Cross Border Electric Car Drivers Call for More Detail on New Tax

Key Highlights

  • Cross border electric car drivers in Northern Ireland seek more detail on new EV tax.
  • The new tax for electric and plug-in hybrid vehicles will come into effect from April 2028.
  • Drivers question how their miles outside of the United Kingdom will be tracked and paid for.
  • Experts suggest sat-nav technology could help track the miles accurately.

New EV Tax Sparks Concern Among Cross Border Drivers in Northern Ireland

Cross border electric car drivers in Northern Ireland are calling for more clarity on a new tax that will come into effect from April 2028, as they navigate the complexities of driving between their home and work in the Republic of Ireland. The new policy, announced by Chancellor Rachel Reeves, introduces a road charge of 3p per mile for electric cars and 1.5p per mile for plug-in hybrids.

The concerns arise because many drivers like Ciarán O’Doherty, who lives just a mile from the border with Donegal, have to cross it countless times each week. “What we need to know is, considering we are so close to Donegal, how will the miles we do outside of the north be taken into account?” he asks, expressing his doubts about tracking and payment mechanisms.

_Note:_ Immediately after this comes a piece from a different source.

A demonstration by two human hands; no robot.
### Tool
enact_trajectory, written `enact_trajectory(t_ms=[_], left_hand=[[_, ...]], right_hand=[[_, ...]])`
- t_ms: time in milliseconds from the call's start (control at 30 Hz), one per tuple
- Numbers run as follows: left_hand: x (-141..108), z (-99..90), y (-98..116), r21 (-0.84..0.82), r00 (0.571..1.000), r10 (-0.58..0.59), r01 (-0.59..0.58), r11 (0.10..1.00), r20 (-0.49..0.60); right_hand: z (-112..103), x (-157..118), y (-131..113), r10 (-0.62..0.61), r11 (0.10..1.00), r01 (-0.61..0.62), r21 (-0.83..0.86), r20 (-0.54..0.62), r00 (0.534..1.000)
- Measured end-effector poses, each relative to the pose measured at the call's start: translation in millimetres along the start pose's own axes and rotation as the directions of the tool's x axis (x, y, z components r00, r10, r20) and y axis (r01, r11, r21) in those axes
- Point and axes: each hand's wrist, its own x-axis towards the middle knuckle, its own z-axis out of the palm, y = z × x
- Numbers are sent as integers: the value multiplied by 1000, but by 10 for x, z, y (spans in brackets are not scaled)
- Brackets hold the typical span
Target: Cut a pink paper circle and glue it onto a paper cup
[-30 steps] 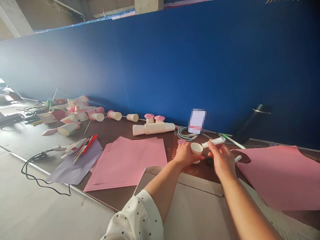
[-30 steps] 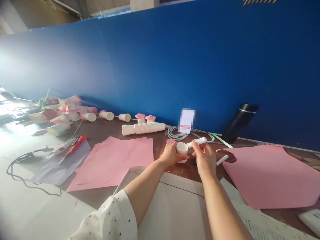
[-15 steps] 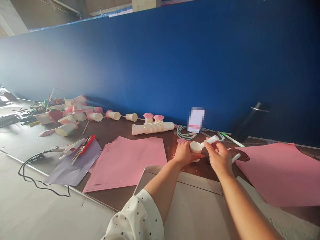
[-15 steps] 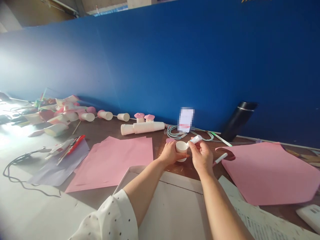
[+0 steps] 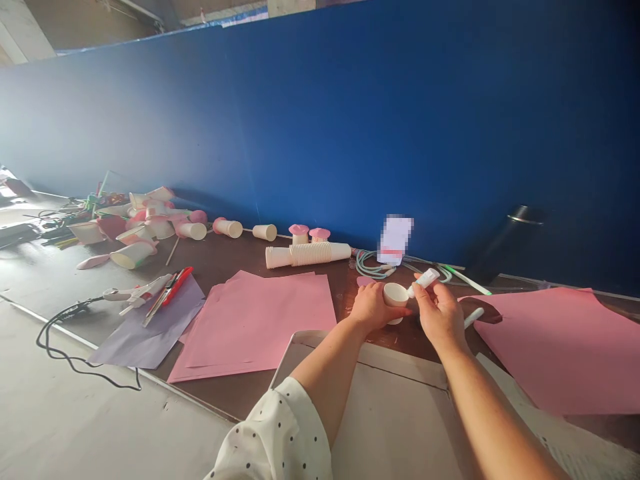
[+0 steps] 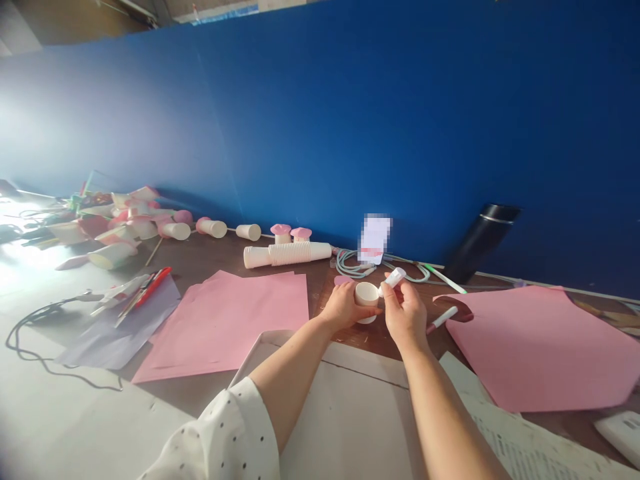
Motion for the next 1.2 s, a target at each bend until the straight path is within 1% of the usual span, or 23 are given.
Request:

Concessions and Technology Solutions

Speaking on BBC News NI’s Evening Extra programme, motoring journalist Jim McCauley suggests that electronic solutions could provide a fairer method of tracking. “If we go sat-nav, the sat-nav will identify the boundaries as we cross the border,” he explains. “Everyone will know that if you have a sat-nav in the car it will advise you are crossing a border and it will actually define the territory that the owner lives in, so that the money goes to that particular area.”

However, there is still confusion over how these new taxes will work in practice. Mark McCall from the Electric Vehicle Association of Northern Ireland says members have raised questions about measuring miles driven outside the UK. “It’s going to rely on the individual, I guess, with what miles they do,” he adds, highlighting that many drivers are unsure if their out-of-boundary miles will be included in the tax calculation.

Industry Analysis and Future Implications

The introduction of this pay-per-mile scheme is seen as premature by some industry experts. Graeme Thompson from Weev, an electric vehicle charging firm, notes that “the timing is probably disappointing, but not a big surprise in total.” He adds that while the new tax may impact drivers who do a lot of out-of-boundary miles, it could also encourage more people to switch to EVs if they find the cost manageable.

Shane Hagan from Gilford, County Down, describes the new tax as a “slap on the cheek” for electric car drivers. He is concerned that such taxes might discourage others from switching to greener options, especially when considering the current economic climate and rising fuel costs. “It certainly wouldn’t encourage many others to move to EV,” Hagan emphasizes.

Experts agree that while there are challenges with tracking miles driven outside the UK, technological solutions could mitigate some of these issues in the future. As the transition from petrol and diesel cars continues, policymakers will need to address these concerns to ensure a smooth implementation of the new tax regime.